**WORK ORDER**
What lines in the listing include "task"? Return a copy of each.
:: SOURCE MATERIAL
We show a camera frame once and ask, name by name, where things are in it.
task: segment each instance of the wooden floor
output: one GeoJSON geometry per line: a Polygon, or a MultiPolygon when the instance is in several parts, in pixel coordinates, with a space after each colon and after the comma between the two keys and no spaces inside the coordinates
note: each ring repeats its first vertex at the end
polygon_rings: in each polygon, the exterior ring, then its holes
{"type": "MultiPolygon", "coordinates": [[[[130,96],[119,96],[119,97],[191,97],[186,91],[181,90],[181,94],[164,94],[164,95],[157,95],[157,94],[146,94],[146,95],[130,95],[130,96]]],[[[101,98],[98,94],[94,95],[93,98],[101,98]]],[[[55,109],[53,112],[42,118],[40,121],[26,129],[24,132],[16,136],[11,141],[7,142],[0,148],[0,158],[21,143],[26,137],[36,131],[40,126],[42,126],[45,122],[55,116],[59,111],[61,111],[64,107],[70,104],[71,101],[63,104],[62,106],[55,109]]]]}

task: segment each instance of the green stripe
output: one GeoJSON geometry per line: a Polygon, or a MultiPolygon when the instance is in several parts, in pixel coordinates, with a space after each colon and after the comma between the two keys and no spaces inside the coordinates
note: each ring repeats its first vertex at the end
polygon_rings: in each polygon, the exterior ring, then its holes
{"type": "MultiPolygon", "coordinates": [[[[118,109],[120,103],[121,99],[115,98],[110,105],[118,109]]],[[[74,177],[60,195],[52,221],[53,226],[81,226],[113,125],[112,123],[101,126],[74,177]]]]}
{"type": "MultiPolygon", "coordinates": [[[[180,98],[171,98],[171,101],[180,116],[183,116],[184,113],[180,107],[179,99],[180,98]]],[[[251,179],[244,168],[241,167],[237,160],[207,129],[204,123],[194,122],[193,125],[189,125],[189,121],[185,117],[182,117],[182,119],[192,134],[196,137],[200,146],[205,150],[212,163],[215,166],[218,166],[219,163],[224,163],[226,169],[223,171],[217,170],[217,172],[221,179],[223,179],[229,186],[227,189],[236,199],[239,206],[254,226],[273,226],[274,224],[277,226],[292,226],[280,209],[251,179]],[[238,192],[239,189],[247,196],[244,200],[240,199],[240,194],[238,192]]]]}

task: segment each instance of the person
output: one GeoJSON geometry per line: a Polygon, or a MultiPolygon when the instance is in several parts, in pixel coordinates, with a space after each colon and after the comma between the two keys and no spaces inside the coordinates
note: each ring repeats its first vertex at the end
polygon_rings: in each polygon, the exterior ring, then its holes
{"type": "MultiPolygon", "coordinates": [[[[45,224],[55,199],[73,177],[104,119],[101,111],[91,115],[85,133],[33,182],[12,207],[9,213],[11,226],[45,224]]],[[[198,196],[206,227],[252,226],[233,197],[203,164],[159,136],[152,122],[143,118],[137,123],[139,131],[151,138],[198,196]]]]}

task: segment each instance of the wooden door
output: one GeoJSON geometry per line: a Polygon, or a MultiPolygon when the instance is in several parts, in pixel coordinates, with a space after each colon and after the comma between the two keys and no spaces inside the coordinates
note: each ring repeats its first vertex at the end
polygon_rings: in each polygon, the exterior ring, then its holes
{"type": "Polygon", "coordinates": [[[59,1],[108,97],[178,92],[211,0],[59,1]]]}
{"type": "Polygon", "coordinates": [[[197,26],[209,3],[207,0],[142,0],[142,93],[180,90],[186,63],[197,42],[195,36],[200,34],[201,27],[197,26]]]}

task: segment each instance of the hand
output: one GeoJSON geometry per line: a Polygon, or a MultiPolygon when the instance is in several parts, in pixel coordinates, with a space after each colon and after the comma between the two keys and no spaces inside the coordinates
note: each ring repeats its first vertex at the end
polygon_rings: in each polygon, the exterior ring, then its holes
::::
**ANSWER FOR THIS EXERCISE**
task: segment each instance of the wooden floor
task: segment each instance of the green stripe
task: segment each instance of the person
task: segment each instance of the wooden door
task: segment each instance of the hand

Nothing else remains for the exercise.